# EXERCISE DETAILS:
Beginning at the top of the material, repeat each line exactly, and stop once the line with "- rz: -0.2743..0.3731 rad" has been written.

# STORED DATA:

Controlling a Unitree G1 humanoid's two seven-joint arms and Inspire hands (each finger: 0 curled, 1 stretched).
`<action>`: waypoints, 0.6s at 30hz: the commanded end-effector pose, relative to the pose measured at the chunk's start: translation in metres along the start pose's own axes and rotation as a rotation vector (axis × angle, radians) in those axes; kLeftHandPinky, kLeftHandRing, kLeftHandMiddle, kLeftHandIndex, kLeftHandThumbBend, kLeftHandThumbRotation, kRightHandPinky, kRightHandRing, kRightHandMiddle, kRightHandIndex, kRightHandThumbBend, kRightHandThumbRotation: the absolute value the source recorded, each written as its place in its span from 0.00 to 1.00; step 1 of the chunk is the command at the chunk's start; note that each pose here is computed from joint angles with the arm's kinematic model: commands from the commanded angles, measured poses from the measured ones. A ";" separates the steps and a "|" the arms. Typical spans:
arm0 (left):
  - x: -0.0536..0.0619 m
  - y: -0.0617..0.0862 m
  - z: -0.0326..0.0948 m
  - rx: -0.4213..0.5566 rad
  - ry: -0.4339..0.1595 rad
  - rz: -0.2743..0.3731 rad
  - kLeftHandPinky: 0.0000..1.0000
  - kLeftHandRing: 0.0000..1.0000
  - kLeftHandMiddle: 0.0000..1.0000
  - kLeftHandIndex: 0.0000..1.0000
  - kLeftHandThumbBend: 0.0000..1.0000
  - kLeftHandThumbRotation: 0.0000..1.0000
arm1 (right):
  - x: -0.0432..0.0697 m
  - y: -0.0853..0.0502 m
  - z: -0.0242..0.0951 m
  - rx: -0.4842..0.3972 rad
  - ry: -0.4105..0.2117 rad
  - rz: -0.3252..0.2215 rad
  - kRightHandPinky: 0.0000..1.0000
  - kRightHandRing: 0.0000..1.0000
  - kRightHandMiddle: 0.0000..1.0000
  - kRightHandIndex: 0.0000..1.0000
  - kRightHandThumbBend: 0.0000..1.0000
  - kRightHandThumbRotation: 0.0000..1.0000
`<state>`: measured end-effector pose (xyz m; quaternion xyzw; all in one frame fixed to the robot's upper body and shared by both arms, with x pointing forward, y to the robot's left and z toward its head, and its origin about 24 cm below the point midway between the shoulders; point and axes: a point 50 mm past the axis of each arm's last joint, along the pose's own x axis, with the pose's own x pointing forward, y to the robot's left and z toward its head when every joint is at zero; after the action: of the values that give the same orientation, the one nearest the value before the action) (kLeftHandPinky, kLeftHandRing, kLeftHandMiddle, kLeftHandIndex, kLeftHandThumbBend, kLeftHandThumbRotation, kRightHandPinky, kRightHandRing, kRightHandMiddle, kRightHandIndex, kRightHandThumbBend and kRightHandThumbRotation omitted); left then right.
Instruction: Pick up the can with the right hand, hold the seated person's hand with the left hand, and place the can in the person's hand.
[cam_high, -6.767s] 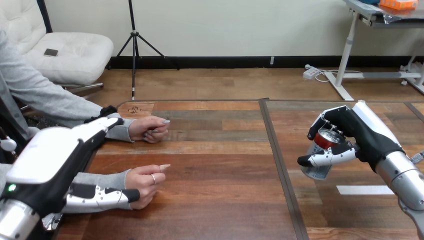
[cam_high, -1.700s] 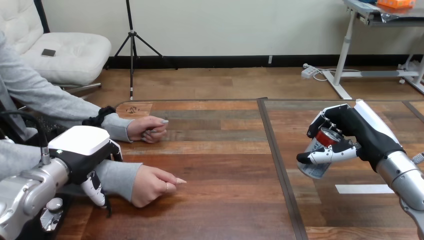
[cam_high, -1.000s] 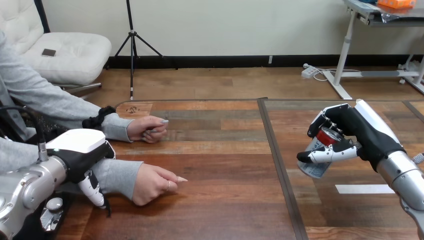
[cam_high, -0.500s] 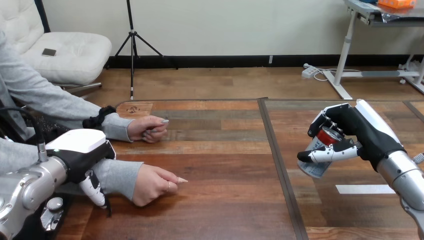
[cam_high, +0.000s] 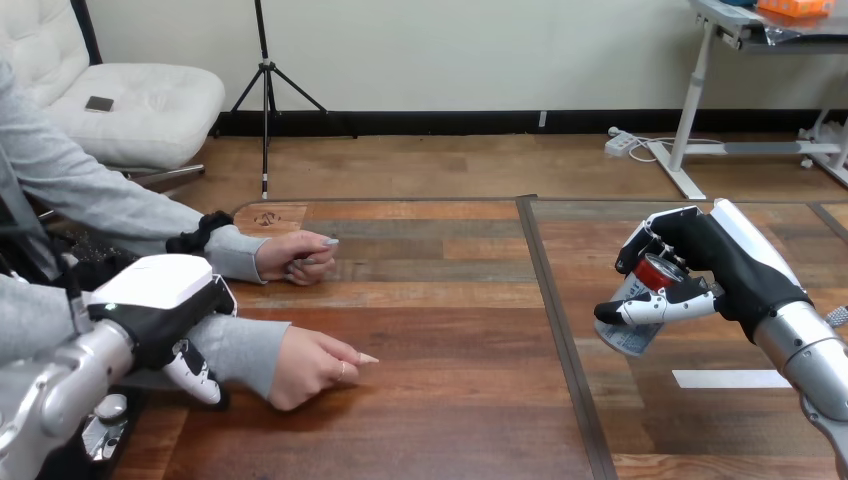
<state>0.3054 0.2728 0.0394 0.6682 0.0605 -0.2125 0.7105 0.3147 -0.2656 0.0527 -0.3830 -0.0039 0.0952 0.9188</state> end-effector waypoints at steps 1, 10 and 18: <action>0.004 0.014 0.005 -0.036 -0.039 0.112 0.14 0.20 0.25 0.26 0.79 0.00 | 0.013 -0.024 0.023 -0.001 -0.097 -0.090 0.33 0.37 0.41 0.42 0.84 0.00; 0.003 0.019 0.008 -0.064 -0.070 0.168 0.12 0.18 0.23 0.24 0.76 0.00 | 0.014 -0.024 0.023 -0.004 -0.093 -0.084 0.34 0.38 0.42 0.42 0.85 0.00; 0.001 0.025 0.010 -0.103 -0.097 0.201 0.12 0.17 0.22 0.22 0.73 0.00 | 0.014 -0.023 0.023 0.001 -0.093 -0.081 0.33 0.37 0.41 0.42 0.85 0.00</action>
<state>0.2993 0.2740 0.0349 0.6518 0.0427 -0.2037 0.7293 0.3147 -0.2656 0.0526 -0.3831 -0.0036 0.0951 0.9188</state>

# EXERCISE OUTPUT:
Controlling a Unitree G1 humanoid's two seven-joint arms and Inspire hands (each finger: 0 curled, 1 stretched).
`<action>`: waypoints, 0.6s at 30hz: the commanded end-effector pose, relative to the pose measured at the chunk's start: translation in metres along the start pose's own axes and rotation as a rotation vector (axis × angle, radians) in those axes; kLeftHandPinky, kLeftHandRing, kLeftHandMiddle, kLeftHandIndex, kLeftHandThumbBend, kLeftHandThumbRotation, kRightHandPinky, kRightHandRing, kRightHandMiddle, kRightHandIndex, kRightHandThumbBend, kRightHandThumbRotation: the absolute value the source recorded, each written as its place in its span from 0.00 to 1.00; step 1 of the chunk is the command at the chunk's start; note that each pose here is computed from joint angles with the arm's kinematic model: commands from the commanded angles, measured poses from the measured ones. A ";" separates the steps and a "|" the arms. Typical spans:
arm0 (left):
  - x: -0.0536..0.0619 m
  - y: -0.0617..0.0862 m
  - z: -0.0326..0.0948 m
  - rx: -0.4213..0.5566 rad
  - ry: -0.4339..0.1595 rad
  - rz: -0.2743..0.3731 rad

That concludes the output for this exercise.